Frequently Asked Questions on Vulnerability Scanning

What is the difference between a vulnerability scan and a penetration test?

A vulnerability scan identifies known security vulnerabilities automatically by comparison against CVE databases, without actively exploiting them. It is fast, repeatable, and cost-efficient. A penetration test goes deeper: security experts exploit vulnerabilities in a controlled manner, chain attack vectors, and uncover business logic flaws and unknown attack patterns. Both measures complement each other — vulnerability scans as a continuous hygiene measure, penetration tests as periodic deep-dive testing.

How often should a vulnerability scan be conducted?

Best practice recommendations and regulatory requirements (PCI DSS, NIS2, BSI IT-Grundschutz) require at least quarterly external scans. DORA goes significantly further: for critical ICT functions, weekly scans are planned — supplemented by threat-led penetration tests (TLPT). Internal scans should be conducted monthly or after significant infrastructure changes. The fundamental principle: a single scan is never sufficient. More effective is continuous vulnerability management where scan results are automatically transferred into operational processes.

Which systems can be scanned?

We scan external IP ranges and domains, internal network infrastructure (servers, clients, network devices, printers, OT/IoT), web applications and APIs, and cloud environments (AWS, Azure, GCP) including configuration analyses (CSPM). Multi-cloud and hybrid environments can also be fully covered.

What do I receive after a vulnerability scan from Blackfort?

You receive a two-part scan report: an executive summary with overall risk status, the most critical findings, and prioritized immediate actions in non-technical language — plus a technical appendix with all verified vulnerabilities, CVSS scores, affected systems, and concrete remediation steps. We filter false positives and prioritize by CVSS v3.1 and EPSS score.

Is a vulnerability scan sufficient for ISO 27001 or NIS2?

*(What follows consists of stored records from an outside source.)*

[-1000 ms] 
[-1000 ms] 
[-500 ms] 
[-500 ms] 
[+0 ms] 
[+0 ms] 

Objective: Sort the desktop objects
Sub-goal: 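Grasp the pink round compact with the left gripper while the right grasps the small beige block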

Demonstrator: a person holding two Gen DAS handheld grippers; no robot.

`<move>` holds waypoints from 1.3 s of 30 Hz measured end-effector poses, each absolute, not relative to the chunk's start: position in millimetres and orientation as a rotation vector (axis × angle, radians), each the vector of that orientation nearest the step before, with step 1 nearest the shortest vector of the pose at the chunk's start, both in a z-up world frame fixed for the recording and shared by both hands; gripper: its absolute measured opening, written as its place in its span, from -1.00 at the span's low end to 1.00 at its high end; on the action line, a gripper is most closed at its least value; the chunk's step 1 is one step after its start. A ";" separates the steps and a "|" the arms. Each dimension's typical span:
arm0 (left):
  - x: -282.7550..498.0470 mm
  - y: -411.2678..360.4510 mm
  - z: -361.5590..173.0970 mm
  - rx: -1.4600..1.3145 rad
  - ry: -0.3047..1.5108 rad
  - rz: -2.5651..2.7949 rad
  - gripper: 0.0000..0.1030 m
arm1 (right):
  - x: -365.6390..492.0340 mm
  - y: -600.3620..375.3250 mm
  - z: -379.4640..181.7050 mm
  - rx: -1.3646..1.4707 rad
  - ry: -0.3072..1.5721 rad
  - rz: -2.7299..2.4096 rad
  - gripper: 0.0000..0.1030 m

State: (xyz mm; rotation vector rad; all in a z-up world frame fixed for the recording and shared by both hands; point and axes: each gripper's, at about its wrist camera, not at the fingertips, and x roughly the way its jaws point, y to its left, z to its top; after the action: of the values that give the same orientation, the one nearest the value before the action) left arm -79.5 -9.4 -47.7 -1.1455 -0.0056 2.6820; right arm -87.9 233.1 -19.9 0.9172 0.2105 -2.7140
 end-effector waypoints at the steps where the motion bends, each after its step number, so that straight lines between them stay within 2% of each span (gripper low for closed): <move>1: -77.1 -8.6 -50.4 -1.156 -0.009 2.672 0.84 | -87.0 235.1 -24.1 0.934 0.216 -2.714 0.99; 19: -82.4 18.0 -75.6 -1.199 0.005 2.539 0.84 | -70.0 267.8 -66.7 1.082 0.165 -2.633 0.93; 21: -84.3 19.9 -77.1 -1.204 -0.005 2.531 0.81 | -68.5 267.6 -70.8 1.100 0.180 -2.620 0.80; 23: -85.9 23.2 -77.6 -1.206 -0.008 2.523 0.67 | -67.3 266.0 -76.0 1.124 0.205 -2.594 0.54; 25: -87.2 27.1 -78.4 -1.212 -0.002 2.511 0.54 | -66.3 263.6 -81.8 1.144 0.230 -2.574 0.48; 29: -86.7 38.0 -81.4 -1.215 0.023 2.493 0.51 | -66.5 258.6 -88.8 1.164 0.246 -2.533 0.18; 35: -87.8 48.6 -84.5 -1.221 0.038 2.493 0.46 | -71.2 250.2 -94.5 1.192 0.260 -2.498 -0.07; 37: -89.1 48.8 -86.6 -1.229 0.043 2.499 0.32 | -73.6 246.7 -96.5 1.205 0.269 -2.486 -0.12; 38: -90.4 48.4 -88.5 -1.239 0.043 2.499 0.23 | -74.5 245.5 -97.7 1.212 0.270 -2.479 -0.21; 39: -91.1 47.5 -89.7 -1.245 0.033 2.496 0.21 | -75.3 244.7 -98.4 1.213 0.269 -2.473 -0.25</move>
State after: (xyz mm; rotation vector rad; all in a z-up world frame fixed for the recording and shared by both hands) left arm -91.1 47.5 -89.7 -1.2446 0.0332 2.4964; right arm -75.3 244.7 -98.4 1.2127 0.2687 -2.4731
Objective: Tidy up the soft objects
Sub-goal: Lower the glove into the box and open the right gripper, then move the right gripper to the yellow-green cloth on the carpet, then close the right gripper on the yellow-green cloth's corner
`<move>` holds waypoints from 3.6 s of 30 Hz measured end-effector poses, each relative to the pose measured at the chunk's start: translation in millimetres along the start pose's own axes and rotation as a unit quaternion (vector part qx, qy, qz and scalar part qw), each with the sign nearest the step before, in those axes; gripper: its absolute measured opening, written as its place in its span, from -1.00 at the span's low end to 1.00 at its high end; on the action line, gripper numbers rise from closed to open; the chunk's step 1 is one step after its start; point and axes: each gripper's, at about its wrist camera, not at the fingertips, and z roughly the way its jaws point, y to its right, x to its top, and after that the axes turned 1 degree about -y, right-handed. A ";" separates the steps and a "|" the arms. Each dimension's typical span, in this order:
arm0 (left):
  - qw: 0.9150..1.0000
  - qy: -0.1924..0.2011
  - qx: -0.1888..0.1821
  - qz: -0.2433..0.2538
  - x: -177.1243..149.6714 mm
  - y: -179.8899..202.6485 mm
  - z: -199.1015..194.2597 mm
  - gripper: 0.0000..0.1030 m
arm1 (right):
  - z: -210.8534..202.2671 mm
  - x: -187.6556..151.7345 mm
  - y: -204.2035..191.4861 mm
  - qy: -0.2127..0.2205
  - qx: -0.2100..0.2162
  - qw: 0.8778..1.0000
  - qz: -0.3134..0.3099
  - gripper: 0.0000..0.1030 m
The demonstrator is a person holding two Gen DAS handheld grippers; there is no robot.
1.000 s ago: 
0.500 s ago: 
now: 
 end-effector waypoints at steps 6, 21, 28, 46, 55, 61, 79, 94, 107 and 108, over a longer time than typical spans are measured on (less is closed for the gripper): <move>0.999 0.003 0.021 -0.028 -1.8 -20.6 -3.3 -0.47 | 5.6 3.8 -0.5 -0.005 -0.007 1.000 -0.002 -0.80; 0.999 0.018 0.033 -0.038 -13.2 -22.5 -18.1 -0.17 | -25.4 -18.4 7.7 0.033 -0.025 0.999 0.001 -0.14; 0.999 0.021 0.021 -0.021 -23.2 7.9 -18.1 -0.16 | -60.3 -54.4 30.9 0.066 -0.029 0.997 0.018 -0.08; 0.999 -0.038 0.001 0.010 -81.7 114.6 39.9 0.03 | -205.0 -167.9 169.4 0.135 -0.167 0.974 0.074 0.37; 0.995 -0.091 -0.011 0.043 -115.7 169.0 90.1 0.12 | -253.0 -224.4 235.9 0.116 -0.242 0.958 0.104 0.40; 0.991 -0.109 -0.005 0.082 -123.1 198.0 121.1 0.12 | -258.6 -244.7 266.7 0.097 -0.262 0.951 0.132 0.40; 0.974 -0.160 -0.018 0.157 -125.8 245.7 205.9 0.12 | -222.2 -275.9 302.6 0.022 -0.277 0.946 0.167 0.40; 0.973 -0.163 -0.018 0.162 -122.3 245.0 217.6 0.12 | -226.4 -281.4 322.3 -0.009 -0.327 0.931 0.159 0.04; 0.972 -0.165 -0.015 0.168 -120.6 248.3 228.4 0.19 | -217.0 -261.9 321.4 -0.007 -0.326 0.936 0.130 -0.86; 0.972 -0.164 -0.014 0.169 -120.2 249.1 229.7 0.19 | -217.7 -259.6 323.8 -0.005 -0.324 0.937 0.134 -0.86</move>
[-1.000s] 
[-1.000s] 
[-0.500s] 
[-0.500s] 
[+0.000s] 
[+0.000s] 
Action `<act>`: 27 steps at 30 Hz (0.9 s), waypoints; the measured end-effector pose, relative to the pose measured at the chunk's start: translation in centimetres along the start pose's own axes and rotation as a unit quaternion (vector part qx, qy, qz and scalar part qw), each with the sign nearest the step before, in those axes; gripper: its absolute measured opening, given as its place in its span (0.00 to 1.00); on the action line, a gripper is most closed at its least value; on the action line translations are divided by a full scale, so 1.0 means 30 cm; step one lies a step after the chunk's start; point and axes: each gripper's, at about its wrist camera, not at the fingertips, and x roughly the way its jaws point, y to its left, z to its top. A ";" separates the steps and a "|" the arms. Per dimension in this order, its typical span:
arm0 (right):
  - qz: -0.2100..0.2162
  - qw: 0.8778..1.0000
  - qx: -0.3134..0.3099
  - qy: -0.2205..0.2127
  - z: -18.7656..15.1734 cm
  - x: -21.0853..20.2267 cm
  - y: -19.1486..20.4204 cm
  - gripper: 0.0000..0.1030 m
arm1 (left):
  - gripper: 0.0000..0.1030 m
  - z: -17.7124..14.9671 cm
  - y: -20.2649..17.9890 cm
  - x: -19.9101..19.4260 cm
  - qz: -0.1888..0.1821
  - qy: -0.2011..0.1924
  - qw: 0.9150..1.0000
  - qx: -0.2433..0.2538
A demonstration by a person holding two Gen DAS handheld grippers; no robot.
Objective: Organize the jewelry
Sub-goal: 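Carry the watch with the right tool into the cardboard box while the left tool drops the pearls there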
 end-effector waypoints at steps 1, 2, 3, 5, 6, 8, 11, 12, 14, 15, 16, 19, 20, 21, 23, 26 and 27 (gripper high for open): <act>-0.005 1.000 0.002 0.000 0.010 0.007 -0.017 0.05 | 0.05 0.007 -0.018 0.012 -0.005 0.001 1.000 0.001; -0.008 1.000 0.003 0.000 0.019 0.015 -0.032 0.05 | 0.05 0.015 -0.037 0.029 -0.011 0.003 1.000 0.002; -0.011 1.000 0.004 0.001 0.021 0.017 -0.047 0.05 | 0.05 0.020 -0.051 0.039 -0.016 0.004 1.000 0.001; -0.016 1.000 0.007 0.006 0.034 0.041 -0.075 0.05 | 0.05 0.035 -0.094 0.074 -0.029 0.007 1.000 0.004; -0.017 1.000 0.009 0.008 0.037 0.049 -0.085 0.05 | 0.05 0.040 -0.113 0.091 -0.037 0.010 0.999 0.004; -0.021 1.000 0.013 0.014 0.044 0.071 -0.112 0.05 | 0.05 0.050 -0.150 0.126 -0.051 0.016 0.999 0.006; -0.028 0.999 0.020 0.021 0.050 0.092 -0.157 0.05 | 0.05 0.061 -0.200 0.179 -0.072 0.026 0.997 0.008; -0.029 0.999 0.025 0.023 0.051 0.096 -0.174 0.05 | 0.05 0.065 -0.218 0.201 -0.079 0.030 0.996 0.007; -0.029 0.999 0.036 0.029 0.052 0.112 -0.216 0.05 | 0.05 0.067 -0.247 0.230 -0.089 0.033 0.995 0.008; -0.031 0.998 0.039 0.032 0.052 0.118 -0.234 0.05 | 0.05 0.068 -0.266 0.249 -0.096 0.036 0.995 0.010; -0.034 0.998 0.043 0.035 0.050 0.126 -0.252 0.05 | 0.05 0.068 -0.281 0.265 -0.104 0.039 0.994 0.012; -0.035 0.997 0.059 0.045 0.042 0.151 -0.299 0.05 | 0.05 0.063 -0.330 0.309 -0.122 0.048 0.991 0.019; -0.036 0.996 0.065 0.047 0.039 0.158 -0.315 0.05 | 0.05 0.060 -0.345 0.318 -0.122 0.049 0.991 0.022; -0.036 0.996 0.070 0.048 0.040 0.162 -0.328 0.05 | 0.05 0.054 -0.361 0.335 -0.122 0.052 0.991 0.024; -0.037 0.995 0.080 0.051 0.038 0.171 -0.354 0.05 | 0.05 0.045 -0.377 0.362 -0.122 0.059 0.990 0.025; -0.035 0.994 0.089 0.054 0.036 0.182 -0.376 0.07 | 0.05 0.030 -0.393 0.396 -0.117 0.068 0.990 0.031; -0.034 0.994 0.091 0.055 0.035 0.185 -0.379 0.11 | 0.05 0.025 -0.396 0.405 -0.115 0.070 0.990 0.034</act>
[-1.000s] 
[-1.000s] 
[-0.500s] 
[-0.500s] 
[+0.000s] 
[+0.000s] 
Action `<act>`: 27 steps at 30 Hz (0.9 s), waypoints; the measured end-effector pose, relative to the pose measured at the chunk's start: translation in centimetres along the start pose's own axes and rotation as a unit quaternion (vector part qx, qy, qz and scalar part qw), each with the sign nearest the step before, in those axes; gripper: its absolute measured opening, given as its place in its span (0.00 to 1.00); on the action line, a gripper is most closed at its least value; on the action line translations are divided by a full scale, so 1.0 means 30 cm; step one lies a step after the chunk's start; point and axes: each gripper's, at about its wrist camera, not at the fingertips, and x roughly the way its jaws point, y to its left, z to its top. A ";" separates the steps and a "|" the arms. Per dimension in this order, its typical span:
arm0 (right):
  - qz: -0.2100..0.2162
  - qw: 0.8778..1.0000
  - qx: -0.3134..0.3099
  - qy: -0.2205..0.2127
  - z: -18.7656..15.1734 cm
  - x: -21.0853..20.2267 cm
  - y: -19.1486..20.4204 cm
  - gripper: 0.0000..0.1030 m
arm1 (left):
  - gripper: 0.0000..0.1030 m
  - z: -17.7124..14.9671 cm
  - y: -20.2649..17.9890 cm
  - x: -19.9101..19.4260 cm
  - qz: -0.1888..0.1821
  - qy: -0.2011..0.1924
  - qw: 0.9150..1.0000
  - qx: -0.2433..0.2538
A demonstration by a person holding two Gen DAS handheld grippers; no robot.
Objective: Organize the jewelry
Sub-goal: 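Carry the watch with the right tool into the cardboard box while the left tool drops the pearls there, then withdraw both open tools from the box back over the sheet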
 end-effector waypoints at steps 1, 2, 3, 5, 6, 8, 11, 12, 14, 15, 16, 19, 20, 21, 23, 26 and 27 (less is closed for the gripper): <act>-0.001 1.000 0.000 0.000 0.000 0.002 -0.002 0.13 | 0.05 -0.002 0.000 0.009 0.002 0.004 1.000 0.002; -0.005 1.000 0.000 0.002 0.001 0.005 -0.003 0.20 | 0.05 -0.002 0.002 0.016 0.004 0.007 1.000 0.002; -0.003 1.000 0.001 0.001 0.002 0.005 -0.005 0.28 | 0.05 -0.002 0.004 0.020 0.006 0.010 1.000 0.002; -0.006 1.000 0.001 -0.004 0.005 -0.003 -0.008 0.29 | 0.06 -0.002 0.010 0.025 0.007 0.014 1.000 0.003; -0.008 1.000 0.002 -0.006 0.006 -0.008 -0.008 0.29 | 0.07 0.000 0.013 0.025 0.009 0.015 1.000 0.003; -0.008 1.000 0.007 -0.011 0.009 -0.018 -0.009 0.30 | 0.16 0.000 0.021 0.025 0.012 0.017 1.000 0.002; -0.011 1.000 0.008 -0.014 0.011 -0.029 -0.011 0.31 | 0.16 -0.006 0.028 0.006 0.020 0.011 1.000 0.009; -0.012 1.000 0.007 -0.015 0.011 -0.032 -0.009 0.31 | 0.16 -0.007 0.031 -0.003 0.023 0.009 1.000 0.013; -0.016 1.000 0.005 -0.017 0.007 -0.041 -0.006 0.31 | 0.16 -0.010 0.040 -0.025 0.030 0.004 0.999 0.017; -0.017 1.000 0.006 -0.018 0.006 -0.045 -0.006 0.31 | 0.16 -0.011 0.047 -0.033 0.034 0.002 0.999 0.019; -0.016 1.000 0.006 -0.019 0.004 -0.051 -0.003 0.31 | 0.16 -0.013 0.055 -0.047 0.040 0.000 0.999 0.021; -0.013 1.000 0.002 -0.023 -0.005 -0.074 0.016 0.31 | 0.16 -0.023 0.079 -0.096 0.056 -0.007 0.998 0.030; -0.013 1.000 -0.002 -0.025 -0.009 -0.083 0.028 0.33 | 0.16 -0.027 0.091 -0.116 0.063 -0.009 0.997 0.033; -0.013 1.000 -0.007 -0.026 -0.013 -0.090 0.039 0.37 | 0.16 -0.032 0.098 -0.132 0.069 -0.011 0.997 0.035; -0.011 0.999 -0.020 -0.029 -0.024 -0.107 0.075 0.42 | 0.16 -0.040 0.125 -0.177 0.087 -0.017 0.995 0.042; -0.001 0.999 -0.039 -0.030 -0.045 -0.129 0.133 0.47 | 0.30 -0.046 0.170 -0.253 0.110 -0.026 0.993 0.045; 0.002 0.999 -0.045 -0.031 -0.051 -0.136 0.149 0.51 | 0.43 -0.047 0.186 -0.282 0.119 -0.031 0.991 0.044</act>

A vulnerability scan addresses the technical requirements from ISO 27001 (A.12.6.1), NIS2, and PCI DSS — but is never sufficient alone. Without a structured follow-up process, findings remain unaddressed. Effective is vulnerability management that prioritizes scan results, transfers them to ticketing systems, defines remediation deadlines, and tracks progress. An annual penetration test remains necessary to uncover attack chains and non-CVE-based vulnerabilities.